Next: Recognition Approaches Up: Object Recognition from Surface Previous: The Nature of Recognition

Some Previous Object Recognition Systems

Three dimensional object recognition is still largely limited to blocks world scenes. Only simple, largely polyhedral objects can be fully identified, while more complicated objects can only be tentatively recognized (i.e. evidence for only a few features can be found). There are several pieces of research that deserve special mention.

Roberts [139] was the founder of three dimensional model-based scene understanding. Using edge detection methods, he analyzed intensity images of blocks world scenes containing rectangular solids, wedges and prisms. The two key descriptions of a scene were the locations of vertices in its edge description and the configurations of the polygonal faces about the vertices. The local polygon topology indexed into the model base, and promoted initial model-to-data point correspondences. Using these correspondences, the geometric relationship between the model, scene and image was computed. A least-squared error solution accounted for numerical errors. Object scale and distance were resolved by assuming the object rested on a ground plane or on other objects. Recognition of one part of a configuration introduced new edges to help segment and recognize the rest of the configuration.

Hanson and Riseman's VISIONS system [83] was proposed as a complete vision system. It was a schema-driven natural scene recognition system acting on edge and multi-spectral region data [82]. It used a blackboard system with levels for: vertices, segments, regions, surfaces, volumes, objects and schemata. Various knowledge sources made top-down or bottom-up additions to the blackboard. For the identification of objects (road, tree, sky, grass, etc.) a confidence value was used, based on property matching. The properties included: spectral composition, texture, size and two dimensional shape. Rough geometric scene analysis estimated the base plane and then object distances knowing rough object sizes. Use of image relations to give rough relative scene ordering was proposed. Besides the properties, schemata were the other major object knowledge source. They organized objects likely to be found together in generic scenes (e.g. a house scene) and provided conditional statistics used to direct the selection of new hypotheses from the blackboard to pursue.
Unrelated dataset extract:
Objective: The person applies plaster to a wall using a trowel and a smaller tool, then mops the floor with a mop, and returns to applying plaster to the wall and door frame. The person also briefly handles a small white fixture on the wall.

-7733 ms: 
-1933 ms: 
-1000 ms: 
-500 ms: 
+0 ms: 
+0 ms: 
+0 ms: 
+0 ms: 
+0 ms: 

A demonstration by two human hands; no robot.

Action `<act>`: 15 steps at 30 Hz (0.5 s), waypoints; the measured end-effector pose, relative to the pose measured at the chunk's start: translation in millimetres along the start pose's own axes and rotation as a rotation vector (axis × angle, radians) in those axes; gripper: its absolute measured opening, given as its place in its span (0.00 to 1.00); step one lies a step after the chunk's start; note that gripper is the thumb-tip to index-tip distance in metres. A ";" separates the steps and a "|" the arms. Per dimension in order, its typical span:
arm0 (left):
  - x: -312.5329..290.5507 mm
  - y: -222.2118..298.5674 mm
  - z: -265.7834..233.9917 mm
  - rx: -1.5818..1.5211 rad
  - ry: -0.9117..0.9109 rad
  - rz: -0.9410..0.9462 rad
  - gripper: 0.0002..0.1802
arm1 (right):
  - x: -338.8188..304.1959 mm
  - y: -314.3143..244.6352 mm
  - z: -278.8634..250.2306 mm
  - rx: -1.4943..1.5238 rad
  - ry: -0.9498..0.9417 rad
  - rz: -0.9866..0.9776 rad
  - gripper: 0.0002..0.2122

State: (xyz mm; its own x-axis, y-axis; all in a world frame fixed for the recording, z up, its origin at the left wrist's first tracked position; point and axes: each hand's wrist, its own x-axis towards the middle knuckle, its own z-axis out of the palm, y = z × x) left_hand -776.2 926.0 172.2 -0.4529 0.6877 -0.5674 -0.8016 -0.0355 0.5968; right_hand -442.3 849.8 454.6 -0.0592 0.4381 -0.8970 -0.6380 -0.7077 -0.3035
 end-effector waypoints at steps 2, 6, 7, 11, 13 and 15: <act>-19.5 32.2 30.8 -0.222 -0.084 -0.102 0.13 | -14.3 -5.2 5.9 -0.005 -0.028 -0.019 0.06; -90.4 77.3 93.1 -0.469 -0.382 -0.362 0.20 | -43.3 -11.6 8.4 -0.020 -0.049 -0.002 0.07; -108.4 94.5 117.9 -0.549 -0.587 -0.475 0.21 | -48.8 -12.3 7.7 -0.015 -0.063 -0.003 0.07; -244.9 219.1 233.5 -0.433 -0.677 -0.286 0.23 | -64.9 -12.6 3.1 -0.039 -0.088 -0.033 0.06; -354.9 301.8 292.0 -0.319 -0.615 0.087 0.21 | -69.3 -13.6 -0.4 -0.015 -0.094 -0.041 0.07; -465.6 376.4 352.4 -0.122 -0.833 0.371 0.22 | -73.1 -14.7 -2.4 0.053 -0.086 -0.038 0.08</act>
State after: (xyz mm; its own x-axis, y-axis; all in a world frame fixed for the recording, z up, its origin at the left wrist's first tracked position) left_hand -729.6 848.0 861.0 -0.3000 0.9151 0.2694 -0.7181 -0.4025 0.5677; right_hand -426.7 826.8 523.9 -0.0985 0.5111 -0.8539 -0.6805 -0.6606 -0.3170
As this system was described early in its development, a full evaluation can not be made here. Its control structure was general and powerful, but its object representations were weak and dependent mainly on a few discriminating properties, with little spatial understanding of three dimensional scenes.

Marr [112] hypothesized that humans use a volumetric model-based object recognition scheme that:

took edge data from a $2\frac{1}{2}{\rm D}$ sketch,
isolated object regions by identifying obscuring contours,
described subelements by their elongation axes, and objects by the local configuration of axes,
used the configurations to index into and search in a subtype/subcomponent network representing the objects, and
used image axis positions and model constraints for geometric analysis.

His proposal was outstanding in the potential scope of recognizable objects, in defining and extracting object independent descriptions directly matchable to three dimensional models (i.e. elongation axes), in the subtype and subcomponent model refinement, and in the potential of its invocation process. It suffered from the absence of a testable implementation, from being too serial in its view of recognition, from being limited to only cylinder-like primitives, from not accounting for surface structure and from not fully using the three dimensional data in the $2\frac{1}{2}{\rm D}$ sketch.

Brooks [42], in ACRONYM, implemented a generalized cylinder based recognizer using similar notions. His object representation had both subtype and subcomponent relationships. From its models, ACRONYM derived visible features and relationships, which were then graph-matched to edge data represented as ribbons (parallel edge groups). ACRONYM deduced object position and model parameters by back constraints in the prediction graph, where constraints were represented by algebraic inequalities. These symbolically linked the model and position parameters to the model relationships and image geometry, and could be added to incrementally as recognition proceeded. The algebraic position-constraint and incremental evidence mechanism was powerful, but the integration of the constraints was a time-consuming and imperfect calculation.

This well developed project demonstrated the utility of explicit geometric and constraint reasoning, and introduced a computational model for generic identification based on nested sets of constraints. Its weakness were that it only used edge data as input, it had a relatively incomplete understanding of the scene, and did not really demonstrate three dimensional understanding (the main example was an airplane viewed from a great perpendicular height).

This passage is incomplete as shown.